My Fabulous Geek Career (O'ReillyNet)
Posted Sep 26, 2007 23:14 UTC (Wed) by
njs (subscriber, #40338)
In reply to:
My Fabulous Geek Career (O'ReillyNet) by tzafrir
Parent article:
My Fabulous Geek Career (O'ReillyNet)
About the 28%, I've unfortunately never worked in the proprietary software world, so I don't have anecdotes; I have to fall back on data.
As for job security, I have no idea what you're talking about. My experience was, play around with free software some in high school, somewhat more in college, and then when I got my first job -- aged 20-21, with no degree or even relevant classes -- that record let me start at $60k/year, working from home and with no imposed schedule. I'm not the only one to have noticed that free software hacking pays off pretty good.

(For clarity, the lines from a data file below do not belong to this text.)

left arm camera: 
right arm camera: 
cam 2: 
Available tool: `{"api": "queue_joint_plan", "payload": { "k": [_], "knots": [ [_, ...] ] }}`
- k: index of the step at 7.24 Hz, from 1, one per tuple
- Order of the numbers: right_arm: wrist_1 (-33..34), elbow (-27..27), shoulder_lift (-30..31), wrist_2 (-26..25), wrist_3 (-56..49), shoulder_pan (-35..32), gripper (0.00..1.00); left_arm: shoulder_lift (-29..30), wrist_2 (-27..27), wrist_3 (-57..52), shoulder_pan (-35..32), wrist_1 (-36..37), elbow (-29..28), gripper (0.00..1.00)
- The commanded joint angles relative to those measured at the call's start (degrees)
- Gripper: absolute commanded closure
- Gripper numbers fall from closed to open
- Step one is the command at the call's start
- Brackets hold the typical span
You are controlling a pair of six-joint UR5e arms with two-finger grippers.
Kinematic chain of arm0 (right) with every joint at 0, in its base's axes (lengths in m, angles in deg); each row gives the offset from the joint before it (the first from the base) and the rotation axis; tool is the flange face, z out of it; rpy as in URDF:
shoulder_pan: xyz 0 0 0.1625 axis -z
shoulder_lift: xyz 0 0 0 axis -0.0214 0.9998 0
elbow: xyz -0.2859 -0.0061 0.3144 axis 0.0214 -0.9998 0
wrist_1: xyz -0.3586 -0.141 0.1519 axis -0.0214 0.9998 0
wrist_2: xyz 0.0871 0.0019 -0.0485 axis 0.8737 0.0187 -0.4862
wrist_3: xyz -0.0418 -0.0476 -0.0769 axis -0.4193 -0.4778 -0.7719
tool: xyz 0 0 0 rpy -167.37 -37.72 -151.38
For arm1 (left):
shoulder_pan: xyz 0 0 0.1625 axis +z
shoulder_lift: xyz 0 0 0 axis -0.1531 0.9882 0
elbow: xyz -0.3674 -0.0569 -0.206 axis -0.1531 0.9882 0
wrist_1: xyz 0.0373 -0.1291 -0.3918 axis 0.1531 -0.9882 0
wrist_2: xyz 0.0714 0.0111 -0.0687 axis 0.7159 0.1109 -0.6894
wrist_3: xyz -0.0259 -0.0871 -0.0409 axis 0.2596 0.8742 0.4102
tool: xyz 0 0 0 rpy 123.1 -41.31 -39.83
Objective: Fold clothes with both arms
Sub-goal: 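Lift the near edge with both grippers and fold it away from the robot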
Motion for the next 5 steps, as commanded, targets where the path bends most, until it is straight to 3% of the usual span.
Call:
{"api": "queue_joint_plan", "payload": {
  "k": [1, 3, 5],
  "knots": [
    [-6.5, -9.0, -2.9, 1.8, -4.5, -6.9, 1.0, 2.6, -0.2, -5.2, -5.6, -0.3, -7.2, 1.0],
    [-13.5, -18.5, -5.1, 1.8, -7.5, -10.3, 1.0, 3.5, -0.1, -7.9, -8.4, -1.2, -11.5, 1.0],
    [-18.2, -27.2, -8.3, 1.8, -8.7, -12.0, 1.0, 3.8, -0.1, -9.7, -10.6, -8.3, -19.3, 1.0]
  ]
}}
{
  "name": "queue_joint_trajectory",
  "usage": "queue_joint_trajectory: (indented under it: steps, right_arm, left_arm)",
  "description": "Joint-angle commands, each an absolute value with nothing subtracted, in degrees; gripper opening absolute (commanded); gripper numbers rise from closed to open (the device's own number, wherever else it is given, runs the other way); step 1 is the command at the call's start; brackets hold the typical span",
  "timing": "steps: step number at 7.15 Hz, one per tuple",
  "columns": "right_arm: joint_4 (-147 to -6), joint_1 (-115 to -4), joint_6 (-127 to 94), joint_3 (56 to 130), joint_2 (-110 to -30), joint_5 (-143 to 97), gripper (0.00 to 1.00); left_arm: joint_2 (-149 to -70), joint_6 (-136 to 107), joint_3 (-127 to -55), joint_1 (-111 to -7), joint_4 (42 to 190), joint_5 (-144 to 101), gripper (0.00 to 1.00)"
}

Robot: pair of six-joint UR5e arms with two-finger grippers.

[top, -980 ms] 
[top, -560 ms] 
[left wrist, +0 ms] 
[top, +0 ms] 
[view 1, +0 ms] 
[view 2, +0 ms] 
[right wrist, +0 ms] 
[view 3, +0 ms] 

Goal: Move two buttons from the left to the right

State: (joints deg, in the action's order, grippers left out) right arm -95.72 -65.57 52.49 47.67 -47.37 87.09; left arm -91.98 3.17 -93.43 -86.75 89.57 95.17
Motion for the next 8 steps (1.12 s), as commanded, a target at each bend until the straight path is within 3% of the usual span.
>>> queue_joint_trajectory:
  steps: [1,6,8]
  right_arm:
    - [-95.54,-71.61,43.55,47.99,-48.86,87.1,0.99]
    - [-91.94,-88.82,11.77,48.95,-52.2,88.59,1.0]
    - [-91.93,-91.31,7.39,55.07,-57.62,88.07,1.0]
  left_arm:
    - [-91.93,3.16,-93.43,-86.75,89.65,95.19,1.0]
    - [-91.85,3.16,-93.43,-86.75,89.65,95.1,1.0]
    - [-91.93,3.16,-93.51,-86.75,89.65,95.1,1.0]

But I don't have real data here, unfortunately -- of course, neither do you. (Is there even reason to believe that purported job security is a major factor in attracting FOSS hackers, male *or* female?) That's the real point, isn't it? Your post isn't about job security; that's just an excuse you made up so you could stop thinking about whether women are being discriminated against, and go back to the comfortable status quo.
(Note I haven't claimed that women actually *are* discriminated against; but I would like to know one way or the other. You just seem to want to make the question go away. That so many people are popping up in these threads with this goal only makes me more inclined to believe that the discrimination is real.)